SOUTH African-based vehicle manufacturers, automotive component manufacturers and analysts have played down the potential threat to the domestic industry from Nigeria, which is developing its own automotive industry.

Robert Houdet, the executive director of the National Association of Automotive Component and Allied Manufacturers, said yesterday that he had worked in Nigeria for three years and, taking into consideration all the challenges facing Nigeria, it would take a long time before Nigeria became a viable automotive production centre.

Nigeria’s automotive industry would buy components from South Africa provided they were competitively priced, otherwise they would buy these components elsewhere in the world, Houdet told the SA Automotive Week conference.

South Africa’s Department of Trade and Industry has been assisting Nigeria with the development of its automotive development programme and former trade and industry minister Alec Erwin was a consultant to the Nigerian government on the development of the programme.

Justin Barnes, the chairman of Benchmarking and Manufacturing Analysts South Africa, said Africa was the big opportunity for South Africa’s automotive industry and, with regard to the perceived threat from the development of Nigeria’s automotive industry, believed “rising water lifted all ships”.

“The basics of economics suggest that if they can create a sizeable market, we will all benefit from it.

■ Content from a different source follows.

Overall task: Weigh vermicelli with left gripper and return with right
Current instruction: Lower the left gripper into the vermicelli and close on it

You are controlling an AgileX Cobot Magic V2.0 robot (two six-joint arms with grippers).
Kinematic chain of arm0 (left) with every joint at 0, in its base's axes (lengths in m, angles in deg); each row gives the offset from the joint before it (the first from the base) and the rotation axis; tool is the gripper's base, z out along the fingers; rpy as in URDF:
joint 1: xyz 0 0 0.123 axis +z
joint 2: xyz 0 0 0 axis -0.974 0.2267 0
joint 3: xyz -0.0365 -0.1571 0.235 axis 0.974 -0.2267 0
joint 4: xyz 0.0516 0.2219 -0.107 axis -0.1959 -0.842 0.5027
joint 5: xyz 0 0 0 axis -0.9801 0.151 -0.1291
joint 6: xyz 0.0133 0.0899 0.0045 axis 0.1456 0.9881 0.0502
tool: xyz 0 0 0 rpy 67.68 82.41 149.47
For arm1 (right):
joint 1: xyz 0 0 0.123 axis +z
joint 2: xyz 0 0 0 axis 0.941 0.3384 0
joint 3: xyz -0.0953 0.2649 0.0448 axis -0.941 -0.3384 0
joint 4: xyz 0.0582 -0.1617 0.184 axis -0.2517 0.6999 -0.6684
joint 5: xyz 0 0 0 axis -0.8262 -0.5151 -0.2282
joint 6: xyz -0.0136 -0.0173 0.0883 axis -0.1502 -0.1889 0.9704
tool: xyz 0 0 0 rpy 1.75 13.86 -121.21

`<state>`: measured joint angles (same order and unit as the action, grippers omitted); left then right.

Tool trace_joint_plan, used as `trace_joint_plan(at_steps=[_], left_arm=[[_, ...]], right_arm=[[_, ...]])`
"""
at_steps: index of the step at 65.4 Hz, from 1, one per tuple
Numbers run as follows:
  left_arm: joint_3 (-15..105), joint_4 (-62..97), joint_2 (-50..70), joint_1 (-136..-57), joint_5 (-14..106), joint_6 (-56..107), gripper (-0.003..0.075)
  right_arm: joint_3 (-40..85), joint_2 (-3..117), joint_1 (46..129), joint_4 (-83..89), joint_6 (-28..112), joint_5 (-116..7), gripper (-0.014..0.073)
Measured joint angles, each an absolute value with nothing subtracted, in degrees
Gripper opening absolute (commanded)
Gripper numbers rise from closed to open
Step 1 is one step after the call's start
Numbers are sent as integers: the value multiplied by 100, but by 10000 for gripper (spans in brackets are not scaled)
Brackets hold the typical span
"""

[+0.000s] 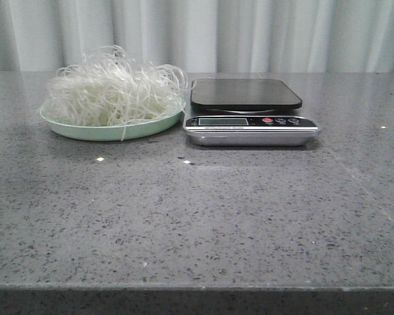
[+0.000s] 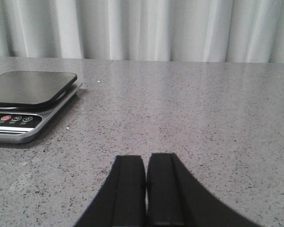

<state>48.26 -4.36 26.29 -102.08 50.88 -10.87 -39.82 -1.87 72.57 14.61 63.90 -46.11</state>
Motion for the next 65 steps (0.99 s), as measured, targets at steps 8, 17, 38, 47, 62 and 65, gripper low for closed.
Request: trace_joint_plan(at_steps=[8, 17, 38, 47, 62, 65], left_arm=[[5410, -436, 3477, -10224, 5487, -1087, 581], [5751, -426, 4094, -10224, 5860, -1087, 578], [6129, -448, 4966, -10224, 6328, -1087, 556], [6321, -484, 5186, -10224, 6583, -1087, 331], [6671, -560, 5323, -10224, 6983, -1087, 155], [6806, -573, 5341, -10224, 7134, -1087, 144]], right_arm=[[-3982, -187, 7257, 1461, 6390, -4611, 188], [-3982, -187, 7257, 1461, 6390, -4611, 188], [-3982, -187, 7257, 1461, 6390, -4611, 188], [-3982, -187, 7257, 1461, 6390, -4611, 188], [-3982, -187, 7257, 1461, 6390, -4611, 188], [-3982, -187, 7257, 1461, 6390, -4611, 188]])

I don’t think its wrong supporting the Nigerians, but I think we should be playing it closer to home and focusing on our immediate neighbours,” he said.

Barnes added that South Africa should also be having serious engagements with its neighbouring countries on how to free up these markets and stressed the importance of banning second-hand car imports.

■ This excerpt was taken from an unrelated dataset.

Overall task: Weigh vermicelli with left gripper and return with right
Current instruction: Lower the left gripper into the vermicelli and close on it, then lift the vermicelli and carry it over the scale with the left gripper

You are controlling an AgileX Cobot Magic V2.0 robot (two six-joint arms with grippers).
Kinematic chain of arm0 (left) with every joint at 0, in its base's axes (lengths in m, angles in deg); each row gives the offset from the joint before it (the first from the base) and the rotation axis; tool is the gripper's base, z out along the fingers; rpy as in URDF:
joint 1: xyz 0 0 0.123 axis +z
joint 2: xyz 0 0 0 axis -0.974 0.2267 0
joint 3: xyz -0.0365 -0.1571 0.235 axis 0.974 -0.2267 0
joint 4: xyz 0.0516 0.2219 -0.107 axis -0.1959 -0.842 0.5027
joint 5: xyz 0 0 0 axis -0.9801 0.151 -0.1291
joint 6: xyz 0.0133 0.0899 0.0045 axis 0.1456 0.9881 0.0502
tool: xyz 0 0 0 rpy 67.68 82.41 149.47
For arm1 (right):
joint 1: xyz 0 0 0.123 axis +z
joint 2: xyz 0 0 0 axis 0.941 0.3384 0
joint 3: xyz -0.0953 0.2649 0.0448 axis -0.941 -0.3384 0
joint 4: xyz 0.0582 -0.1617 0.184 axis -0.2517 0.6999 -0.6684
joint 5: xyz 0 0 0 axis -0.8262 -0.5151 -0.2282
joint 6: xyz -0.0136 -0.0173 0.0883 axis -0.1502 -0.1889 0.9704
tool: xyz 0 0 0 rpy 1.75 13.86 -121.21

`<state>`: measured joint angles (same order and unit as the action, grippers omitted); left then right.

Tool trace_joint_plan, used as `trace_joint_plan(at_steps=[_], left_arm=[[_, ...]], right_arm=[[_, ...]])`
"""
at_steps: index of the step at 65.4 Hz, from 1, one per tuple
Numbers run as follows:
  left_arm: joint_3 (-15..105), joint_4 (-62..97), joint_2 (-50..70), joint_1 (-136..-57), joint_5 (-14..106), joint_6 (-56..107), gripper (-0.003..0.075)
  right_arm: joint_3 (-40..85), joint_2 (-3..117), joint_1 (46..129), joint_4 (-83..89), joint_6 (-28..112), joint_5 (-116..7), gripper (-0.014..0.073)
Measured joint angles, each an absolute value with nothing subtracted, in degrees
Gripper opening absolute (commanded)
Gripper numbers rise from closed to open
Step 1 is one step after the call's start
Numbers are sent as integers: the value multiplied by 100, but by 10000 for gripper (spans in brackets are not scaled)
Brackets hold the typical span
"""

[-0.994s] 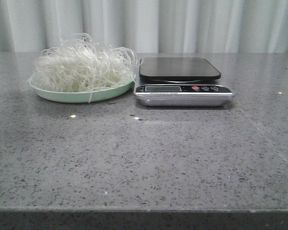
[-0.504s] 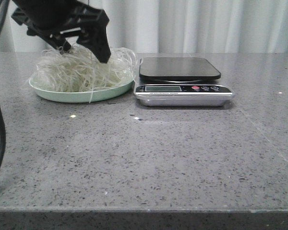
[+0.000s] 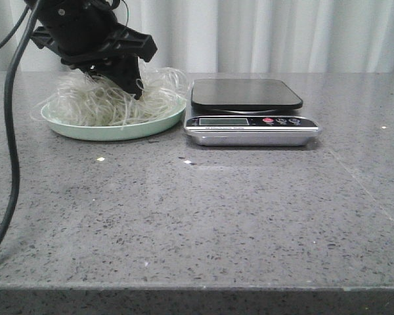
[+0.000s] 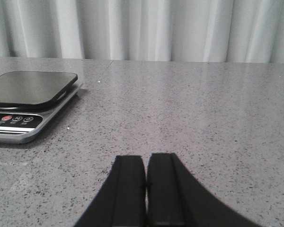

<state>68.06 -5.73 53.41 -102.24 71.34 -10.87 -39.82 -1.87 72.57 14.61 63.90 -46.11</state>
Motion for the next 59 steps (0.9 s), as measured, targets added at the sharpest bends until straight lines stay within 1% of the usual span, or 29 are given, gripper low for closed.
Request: trace_joint_plan(at_steps=[4, 16, 24, 33, 45, 59], left_arm=[[6983, -580, 5382, -10224, 7311, -1087, 126], [7915, -419, 5402, -10224, 7962, -1087, 127], [8501, -274, 5402, -10313, 8006, -1087, 127], [8814, -248, 5403, -10541, 8006, -1087, 127], [8929, -138, 5606, -10936, 7567, -1087, 127], [8937, 23, 6203, -11347, 7094, -1087, 138]], right_arm=[[-3982, -187, 7257, 1461, 6420, -4611, 188], [-3982, -187, 7257, 1461, 6420, -4611, 188], [-3982, -187, 7257, 1461, 6390, -4611, 188], [-3982, -187, 7257, 1461, 6390, -4611, 188], [-3982, -187, 7257, 1461, 6420, -4611, 188], [-3982, -187, 7257, 1461, 6420, -4611, 188]])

“I don’t see how you develop anything in Africa if you don’t ban second-hand car imports or make them incredibly expensive,” he said.

Goran Roos, an advisor to the Australian government on its automotive sector and manufacturing strategy, believed the South African government’s assistance to Nigeria would work well in the early phases, provided Nigeria’s growth was sufficiently large to underpin all the other activities that took place.

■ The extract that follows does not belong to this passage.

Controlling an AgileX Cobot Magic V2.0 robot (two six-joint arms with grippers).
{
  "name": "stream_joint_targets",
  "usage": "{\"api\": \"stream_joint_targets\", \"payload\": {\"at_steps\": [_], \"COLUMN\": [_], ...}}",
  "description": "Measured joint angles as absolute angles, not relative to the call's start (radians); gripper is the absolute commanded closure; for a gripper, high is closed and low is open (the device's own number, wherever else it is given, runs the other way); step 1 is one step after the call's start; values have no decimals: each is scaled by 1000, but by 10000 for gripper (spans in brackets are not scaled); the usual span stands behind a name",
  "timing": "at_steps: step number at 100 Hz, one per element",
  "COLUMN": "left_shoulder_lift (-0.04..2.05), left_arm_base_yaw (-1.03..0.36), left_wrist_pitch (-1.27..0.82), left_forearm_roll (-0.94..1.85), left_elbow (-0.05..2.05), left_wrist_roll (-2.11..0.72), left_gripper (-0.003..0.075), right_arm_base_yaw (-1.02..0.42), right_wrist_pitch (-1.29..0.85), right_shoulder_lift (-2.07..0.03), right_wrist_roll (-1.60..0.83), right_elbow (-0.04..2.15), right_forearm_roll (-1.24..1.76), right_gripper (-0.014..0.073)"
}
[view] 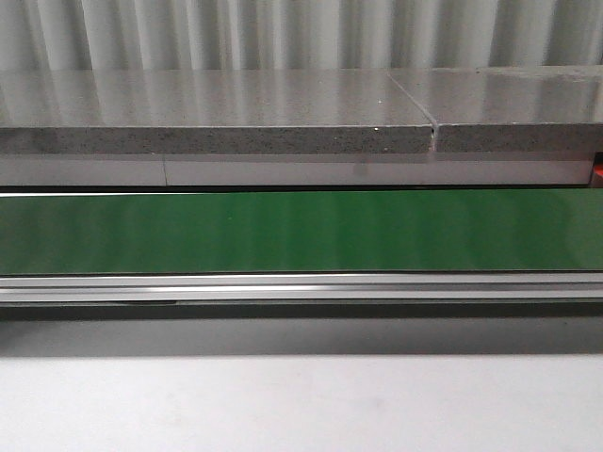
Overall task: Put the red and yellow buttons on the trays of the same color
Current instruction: 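Set the yellow button on the belt and open the left gripper, then grasp a red button from the cluster with the left gripper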
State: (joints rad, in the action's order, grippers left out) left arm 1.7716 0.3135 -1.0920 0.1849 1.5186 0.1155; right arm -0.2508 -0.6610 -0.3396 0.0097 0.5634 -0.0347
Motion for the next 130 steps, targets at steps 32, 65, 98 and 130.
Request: {"api": "stream_joint_targets", "payload": {"at_steps": [32, 65, 98, 130], "left_shoulder_lift": [1857, 2000, 2132, 2154], "left_arm_base_yaw": [394, 402, 402, 402], "left_wrist_pitch": [-1075, -1033, -994, -954], "left_forearm_roll": [143, 130, 119, 119], "left_elbow": [1525, 1651, 1755, 1761], "left_wrist_roll": [119, 119, 127, 129], "left_gripper": [101, 101, 101, 178], "right_arm_base_yaw": [-251, -251, -251, -251], "right_wrist_pitch": [-661, -661, -661, -661], "right_shoulder_lift": [-340, -340, -340, -340], "right_wrist_roll": [10, 10, 10, 10], "right_elbow": [563, 563, 563, 563], "right_forearm_roll": [-35, -35, -35, -35], "right_gripper": [660, 660, 660, 660]}}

“Over the coming 10 to15 years you [South Africa] will be absolutely fine, but at some point when Nigerian growth slows down, they will start to look around about what they have to do to look after their own house rather than the joint house of the two of you,” he warned.

Theunis Rootman, the chairman of the OEM Purchasing Council, said the development of a Nigerian automotive industry was not a deterrent but an opportunity for South Africa’s automotive industry.

But he said the realisation of these opportunities was dependent on South Africa’s industry working together to create and grasp these opportunities and be a real role player in the market.

Johan van Zyl, the president and chief executive of Toyota South Africa, said sales into the African market were between 1.7 million and 1.8 million vehicles a year in the 54 countries on the continent.

He said the South African market would account for about 630 000 units of the 1.7 million vehicles sold this year in Africa, which would grow to about 3 million vehicles by about 2015.

“The biggest market in Africa at the moment is South Africa followed by Algeria and Egypt and then the smaller markets of Nigeria, Kenya and Angola,” he said.

“Collaboration and export of components is possible.”